WORK TO COMPLETE: What lines below include the string "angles"? Pick them out and copy them.

________________________________________

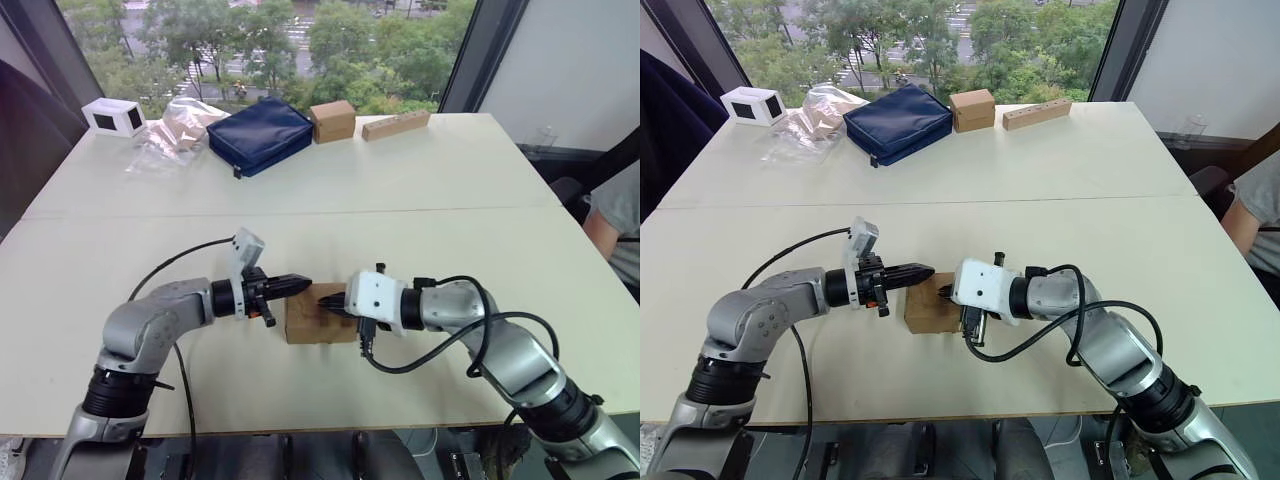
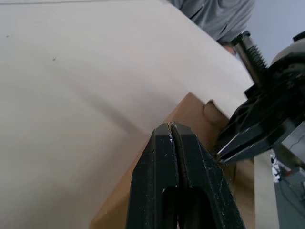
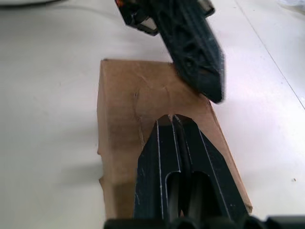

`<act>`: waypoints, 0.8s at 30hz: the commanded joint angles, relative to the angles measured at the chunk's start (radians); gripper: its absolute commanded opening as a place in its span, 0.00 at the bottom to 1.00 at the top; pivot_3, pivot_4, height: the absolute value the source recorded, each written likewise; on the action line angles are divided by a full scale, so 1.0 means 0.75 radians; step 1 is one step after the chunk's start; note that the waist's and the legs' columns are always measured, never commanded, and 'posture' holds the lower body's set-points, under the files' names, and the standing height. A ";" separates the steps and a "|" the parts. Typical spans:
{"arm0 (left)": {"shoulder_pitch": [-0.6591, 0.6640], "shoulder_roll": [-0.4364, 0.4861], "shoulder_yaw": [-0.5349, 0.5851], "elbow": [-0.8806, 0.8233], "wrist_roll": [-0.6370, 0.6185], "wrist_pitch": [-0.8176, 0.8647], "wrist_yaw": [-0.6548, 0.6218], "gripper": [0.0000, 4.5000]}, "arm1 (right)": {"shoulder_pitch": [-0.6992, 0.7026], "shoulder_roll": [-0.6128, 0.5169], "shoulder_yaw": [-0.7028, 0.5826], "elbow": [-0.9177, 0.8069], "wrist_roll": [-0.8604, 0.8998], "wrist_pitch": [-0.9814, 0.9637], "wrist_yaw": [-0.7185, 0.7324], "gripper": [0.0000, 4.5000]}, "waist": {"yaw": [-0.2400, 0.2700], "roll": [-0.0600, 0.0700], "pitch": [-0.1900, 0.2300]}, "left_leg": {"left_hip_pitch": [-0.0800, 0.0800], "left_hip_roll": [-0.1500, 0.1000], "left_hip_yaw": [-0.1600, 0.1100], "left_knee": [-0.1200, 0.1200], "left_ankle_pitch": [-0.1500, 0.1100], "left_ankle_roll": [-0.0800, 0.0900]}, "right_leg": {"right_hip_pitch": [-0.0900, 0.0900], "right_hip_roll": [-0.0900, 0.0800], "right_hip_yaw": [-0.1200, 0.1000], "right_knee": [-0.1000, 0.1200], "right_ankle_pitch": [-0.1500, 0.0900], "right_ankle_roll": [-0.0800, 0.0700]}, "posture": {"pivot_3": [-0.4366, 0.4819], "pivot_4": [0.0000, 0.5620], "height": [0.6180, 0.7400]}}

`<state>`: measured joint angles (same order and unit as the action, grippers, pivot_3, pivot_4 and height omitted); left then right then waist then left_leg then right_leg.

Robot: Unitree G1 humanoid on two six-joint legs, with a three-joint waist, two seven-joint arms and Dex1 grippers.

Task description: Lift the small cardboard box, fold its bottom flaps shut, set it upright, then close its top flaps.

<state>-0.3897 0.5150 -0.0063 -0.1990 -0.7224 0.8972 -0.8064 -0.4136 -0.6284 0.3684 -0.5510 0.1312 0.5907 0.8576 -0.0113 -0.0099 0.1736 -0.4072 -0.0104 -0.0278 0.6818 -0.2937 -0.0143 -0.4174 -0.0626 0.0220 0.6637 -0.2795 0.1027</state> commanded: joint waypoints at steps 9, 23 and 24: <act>0.006 -0.041 0.040 -0.021 -0.042 0.002 0.031 0.01 | -0.026 -0.014 0.034 -0.072 0.022 0.028 0.020 0.00 | 0.001 0.000 0.000 | 0.000 0.000 0.000 0.000 0.000 0.000 | 0.000 0.000 0.000 0.000 0.000 0.000 | 0.48 0.27 1.00; 0.006 -0.062 0.050 -0.017 -0.063 0.029 0.061 0.01 | -0.037 -0.067 0.111 -0.001 -0.180 -0.061 -0.004 0.00 | 0.000 0.000 0.000 | 0.000 0.000 0.000 0.000 0.000 0.000 | 0.000 0.000 0.000 0.000 0.000 0.000 | 0.48 0.27 1.00; 0.008 -0.063 0.050 -0.018 -0.064 0.030 0.062 0.01 | -0.041 -0.079 0.121 0.009 -0.210 -0.077 -0.004 0.00 | 0.001 0.000 0.000 | 0.000 0.000 0.000 0.000 0.000 0.000 | 0.000 0.000 0.000 0.000 0.000 0.000 | 0.48 0.27 1.00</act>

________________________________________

COMPLETED TASK:
`<act>`: waypoints, 0.8s at 30hz: the commanded joint angles, relative to the angles measured at the chunk's start (radians); gripper: its absolute commanded opening as a place in its span, 0.00 at the bottom to 1.00 at the top; pivot_3, pivot_4, height: the absolute value the source recorded, each written likewise; on the action line angles are divided by a full scale, so 1.0 means 0.75 radians; step 1 is one step after the chunk's start; note that the waist's and the legs' columns are always measured, never commanded, and 'posture' holds the lower body's set-points, under the files' names, and the standing height. A ";" separates the steps and a "|" the parts. Typical spans:
`<state>`: measured joint angles (same order and unit as the action, grippers, pivot_3, pivot_4 and height omitted); left then right then waist then left_leg then right_leg.

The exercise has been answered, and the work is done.